The master classes this year were by Ms. Horne, the pianist Graham Johnson and the soprano Dawn Upshaw. The first of the concerts, at Weill Recital Hall on Wednesday afternoon, was a split bill with alternating sets by Amanda Majeski, a soprano studying at the Curtis Institute of Music in Philadelphia, and Dimitri Pittas, a tenor who has been singing at the Met since 2004.

Ms. Majeski opened the program with a Poulenc group that quickly established strengths likely to be of greater use in other repertory, and certainly in other halls.
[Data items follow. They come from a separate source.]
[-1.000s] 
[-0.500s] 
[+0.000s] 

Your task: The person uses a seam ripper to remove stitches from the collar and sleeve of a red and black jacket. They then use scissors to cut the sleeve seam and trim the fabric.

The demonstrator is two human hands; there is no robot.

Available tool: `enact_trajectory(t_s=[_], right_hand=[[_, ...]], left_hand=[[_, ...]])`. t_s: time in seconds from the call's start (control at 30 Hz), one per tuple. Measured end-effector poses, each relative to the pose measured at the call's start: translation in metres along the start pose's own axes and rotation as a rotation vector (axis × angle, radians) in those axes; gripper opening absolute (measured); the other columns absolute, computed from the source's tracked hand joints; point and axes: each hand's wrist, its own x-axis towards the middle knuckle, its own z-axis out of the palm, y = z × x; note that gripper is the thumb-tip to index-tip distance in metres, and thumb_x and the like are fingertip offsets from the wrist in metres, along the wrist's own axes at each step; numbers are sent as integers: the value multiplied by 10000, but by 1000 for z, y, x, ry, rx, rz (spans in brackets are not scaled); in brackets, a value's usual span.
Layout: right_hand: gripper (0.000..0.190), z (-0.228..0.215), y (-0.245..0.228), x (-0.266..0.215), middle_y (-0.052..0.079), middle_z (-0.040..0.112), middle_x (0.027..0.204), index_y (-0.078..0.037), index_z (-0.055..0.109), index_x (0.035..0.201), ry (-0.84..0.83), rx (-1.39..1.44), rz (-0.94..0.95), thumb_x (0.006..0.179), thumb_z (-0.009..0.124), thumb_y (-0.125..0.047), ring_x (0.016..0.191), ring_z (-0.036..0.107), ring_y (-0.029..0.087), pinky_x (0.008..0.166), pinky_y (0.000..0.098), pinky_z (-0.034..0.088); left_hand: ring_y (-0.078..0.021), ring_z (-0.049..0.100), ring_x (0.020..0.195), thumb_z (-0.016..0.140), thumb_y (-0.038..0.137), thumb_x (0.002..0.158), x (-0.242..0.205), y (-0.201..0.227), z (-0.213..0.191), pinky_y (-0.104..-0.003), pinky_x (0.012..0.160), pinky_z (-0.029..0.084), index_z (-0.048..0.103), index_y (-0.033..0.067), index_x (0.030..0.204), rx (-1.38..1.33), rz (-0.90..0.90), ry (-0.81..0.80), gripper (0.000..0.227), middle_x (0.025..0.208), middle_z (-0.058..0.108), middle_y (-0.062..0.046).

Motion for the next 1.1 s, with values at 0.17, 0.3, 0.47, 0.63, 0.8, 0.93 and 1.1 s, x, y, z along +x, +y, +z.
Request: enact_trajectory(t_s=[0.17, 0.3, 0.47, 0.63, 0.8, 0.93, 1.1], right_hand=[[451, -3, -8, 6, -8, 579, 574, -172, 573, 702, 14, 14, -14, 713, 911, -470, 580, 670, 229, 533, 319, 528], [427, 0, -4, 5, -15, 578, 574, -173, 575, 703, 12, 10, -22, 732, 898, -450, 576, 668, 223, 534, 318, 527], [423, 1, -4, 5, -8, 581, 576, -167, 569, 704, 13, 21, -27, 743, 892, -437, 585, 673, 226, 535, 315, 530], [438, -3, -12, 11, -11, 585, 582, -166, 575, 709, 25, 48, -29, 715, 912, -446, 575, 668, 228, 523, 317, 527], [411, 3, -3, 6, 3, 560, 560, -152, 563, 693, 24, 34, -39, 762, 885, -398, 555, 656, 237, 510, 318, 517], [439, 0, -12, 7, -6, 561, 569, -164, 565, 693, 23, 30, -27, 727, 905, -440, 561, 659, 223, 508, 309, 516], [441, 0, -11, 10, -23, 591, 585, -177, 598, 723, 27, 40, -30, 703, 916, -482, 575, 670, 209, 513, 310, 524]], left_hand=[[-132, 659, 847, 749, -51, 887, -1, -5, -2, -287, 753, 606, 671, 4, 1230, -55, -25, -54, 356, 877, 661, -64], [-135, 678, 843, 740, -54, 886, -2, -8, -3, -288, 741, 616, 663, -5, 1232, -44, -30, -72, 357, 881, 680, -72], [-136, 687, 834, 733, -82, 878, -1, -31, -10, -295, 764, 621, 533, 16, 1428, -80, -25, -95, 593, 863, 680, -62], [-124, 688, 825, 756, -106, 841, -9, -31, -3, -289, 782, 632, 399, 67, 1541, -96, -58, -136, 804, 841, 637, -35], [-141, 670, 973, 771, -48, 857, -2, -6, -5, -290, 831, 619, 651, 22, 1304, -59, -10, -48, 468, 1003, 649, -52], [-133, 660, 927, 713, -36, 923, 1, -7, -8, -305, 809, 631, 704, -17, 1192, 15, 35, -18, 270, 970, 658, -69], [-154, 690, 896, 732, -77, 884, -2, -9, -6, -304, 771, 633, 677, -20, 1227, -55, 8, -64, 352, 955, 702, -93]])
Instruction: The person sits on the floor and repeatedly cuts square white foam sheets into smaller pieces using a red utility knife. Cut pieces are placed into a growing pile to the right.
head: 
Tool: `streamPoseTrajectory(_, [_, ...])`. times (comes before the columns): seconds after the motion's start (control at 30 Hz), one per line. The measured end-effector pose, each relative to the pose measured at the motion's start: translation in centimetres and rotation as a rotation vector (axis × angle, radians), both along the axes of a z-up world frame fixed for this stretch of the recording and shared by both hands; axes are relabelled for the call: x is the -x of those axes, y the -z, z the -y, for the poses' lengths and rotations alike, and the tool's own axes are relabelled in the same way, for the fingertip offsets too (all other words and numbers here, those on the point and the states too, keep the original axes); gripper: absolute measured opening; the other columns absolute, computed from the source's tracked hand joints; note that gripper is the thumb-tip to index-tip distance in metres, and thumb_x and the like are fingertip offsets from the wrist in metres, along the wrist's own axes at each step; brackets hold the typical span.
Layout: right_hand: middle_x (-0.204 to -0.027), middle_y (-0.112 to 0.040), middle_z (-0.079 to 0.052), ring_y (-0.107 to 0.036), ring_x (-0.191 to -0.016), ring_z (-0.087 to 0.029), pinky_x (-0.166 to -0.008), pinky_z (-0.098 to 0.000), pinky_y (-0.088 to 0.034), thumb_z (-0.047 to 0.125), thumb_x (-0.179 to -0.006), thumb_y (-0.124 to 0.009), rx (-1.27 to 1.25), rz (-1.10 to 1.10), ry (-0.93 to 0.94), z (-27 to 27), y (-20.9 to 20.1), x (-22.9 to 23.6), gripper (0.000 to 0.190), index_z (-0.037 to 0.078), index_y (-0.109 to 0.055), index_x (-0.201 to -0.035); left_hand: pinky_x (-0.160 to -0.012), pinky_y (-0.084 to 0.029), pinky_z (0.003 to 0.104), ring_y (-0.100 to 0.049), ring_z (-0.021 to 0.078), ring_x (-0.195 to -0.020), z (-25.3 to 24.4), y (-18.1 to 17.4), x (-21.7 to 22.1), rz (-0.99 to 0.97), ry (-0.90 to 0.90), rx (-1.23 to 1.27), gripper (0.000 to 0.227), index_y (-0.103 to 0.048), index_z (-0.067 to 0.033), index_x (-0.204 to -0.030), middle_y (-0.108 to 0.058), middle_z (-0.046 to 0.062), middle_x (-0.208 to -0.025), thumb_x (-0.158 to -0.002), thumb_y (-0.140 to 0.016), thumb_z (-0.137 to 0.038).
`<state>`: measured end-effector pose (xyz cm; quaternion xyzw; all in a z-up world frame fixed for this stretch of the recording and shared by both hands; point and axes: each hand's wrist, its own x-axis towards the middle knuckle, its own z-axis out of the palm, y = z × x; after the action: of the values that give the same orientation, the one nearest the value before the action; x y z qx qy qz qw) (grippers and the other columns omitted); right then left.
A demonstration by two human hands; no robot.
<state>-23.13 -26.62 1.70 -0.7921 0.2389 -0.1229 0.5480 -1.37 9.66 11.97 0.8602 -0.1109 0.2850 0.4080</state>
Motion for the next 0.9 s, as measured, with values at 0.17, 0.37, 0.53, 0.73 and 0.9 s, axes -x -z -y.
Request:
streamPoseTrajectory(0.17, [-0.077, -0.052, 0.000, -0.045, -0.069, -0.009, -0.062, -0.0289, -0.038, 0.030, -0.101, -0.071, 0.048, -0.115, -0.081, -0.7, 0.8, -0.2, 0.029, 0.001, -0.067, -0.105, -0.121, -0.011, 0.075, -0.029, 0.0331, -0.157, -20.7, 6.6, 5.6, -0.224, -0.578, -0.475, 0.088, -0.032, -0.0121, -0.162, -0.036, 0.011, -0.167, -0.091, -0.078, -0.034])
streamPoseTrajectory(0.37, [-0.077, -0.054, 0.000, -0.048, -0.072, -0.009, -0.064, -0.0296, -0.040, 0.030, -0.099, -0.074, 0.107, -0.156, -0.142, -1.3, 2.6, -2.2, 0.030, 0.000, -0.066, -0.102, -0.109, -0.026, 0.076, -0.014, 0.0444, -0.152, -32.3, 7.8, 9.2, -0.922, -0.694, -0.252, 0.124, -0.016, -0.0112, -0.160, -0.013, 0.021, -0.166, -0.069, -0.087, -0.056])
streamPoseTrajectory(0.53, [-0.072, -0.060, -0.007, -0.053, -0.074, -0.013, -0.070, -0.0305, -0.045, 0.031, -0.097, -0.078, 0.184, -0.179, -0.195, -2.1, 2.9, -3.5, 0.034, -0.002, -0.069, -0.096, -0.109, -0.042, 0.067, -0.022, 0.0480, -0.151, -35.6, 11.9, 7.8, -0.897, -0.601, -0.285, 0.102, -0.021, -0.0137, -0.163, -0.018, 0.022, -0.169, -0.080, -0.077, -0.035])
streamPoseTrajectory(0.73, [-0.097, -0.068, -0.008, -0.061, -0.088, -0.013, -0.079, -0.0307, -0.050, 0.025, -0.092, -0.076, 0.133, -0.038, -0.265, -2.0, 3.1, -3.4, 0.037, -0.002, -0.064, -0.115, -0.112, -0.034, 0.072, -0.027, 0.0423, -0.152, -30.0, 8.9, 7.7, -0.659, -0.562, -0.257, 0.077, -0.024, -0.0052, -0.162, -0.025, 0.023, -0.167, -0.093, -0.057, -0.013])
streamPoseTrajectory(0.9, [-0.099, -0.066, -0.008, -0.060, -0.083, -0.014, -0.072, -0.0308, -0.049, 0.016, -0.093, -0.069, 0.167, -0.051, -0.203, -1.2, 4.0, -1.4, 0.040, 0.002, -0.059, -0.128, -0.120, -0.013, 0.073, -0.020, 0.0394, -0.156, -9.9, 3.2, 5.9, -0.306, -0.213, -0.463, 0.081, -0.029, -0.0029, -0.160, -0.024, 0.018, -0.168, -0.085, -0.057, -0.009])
Her performances of Air Champetre, C and Violon were forceful and assertive, delivered in a full-powered tone that was sometimes overwhelming in the intimacy and bright acoustics at Weill.

Ms. Majeski needs to think more carefully about matching her voice to the space and about the spirit of the music at hand. Poulenc's songs are ravishing; a surfeit of power crushes them. Only in the last song of her Poulenc group, Fleurs, did she sing with the suppleness this music demands.

Her approach was much better suited to five dramatic romances by Joseph Marx. These songs want the kind of dark-hued, assertive voice that Ms. Majeski has, not to mention the evocatively rippling pianism that Danielle Orlando supplied.

Mr. Pittas began with a Respighi group that let him quickly demonstrate his command of the Italian style and the rich, open tenor sound that gives the style its resonance. His accounts of Pioggia and Nevicata were particularly lovely for their directness and use of primary shades. Mr. Pittas phrases with a natural artfulness; nothing in his interpretive approach sounds self-conscious or labored.

He closed the program with the premiere of Scott Wheeler's Heaven and Earth: Four Songs on Texts of William Blake. Mr. Wheeler's vocal writing is mildly angular and regularly spreads single-syllable words across three or four notes. But at its best his writing responds nimbly to Blake's quirky, evocative poetry. And Mr. Pittas and his pianist, Carrie-Ann Matheson, made these settings into miniature dramas.